Drawing as Document
The drawings in this exhibition offer a vital link to events and issues of eighteenth-century France, from the extraordinary to the everyday. In many of the examples here, artists were not working in an official capacity but independently recording what they observed. They took up their drawing tools to document urban spectacles like diplomatic visits, festivals, and hot-air balloon launches, as well as the convulsions of political change and revolutionary violence. Among more commonplace events, art sales, street vendors, and period fashions also attracted artists’ interest and became immortalized for future generations. Additionally, drawing proved an ideal medium for illustrating diverse natural history specimens in meticulous detail. By the end of the eighteenth century, the technique had so thoroughly proved its documentary value that an entire team of artists and engineers proficient in drawing was drafted to Napoleon Bonaparte’s military expedition in Egypt to illustrate the desirability of their conquest.
Description de l’Égypte
In 1798, General Napoleon Bonaparte attempted to cut off Britain’s overland trade route with India by seizing control of Egypt. Accompanying him on this military expedition were over 150 scholars—mostly engineers—whose mission was to document every aspect of Egypt, from its antiquities to its natural wonders and modern-day residents.
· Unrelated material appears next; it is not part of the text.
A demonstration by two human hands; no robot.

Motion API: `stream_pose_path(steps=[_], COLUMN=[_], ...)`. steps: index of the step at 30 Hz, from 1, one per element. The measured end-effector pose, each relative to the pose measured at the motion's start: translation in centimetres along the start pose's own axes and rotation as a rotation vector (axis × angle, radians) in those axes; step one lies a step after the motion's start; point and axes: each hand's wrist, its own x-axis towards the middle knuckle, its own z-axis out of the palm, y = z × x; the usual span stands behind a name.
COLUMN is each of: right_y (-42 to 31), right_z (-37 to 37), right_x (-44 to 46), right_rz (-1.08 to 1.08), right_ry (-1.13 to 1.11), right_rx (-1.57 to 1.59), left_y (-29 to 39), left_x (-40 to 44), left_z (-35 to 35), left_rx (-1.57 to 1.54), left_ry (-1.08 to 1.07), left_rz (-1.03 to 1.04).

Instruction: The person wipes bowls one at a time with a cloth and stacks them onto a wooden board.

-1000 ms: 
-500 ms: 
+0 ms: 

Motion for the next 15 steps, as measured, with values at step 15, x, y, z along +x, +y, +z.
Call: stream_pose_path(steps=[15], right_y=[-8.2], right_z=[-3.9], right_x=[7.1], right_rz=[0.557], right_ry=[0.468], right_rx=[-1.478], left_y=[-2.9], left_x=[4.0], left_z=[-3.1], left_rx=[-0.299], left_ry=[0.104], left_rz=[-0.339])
While the French eventually evacuated in 1801 after their defeat at the hands of British and Ottoman forces, they returned with nearly a thousand drawings that would form the basis of the Description de l’Égypte (Description of Egypt, 1802–1822), a twenty-three-volume compendium encyclopedic in its ambitions. A fundamental purpose of the state-sponsored publication was to legitimize Napoleon’s imperialism through a display of French intellectual prowess, and through a depiction of Egypt as a territory worth annexing due to its rich history. In the abundance of details they archive, images of the Description of Egypt suggest that Napoleon’s academic emissaries saw themselves as valiantly preserving (rather than violently pillaging) a civilization in decline. While recording eroding pharaonic monuments for posterity, the draftsmen depicted the country’s living citizens with an ostensible ethnographic precision inflected with subjective pathos. This cache of drawings, housed at the BnF since 1829, is at the origin of two powerful cultural constructs that defined how Europe imagined the Eastern world: the field of Egyptology, and the Orientalist mode of (mis)representation in art and literature.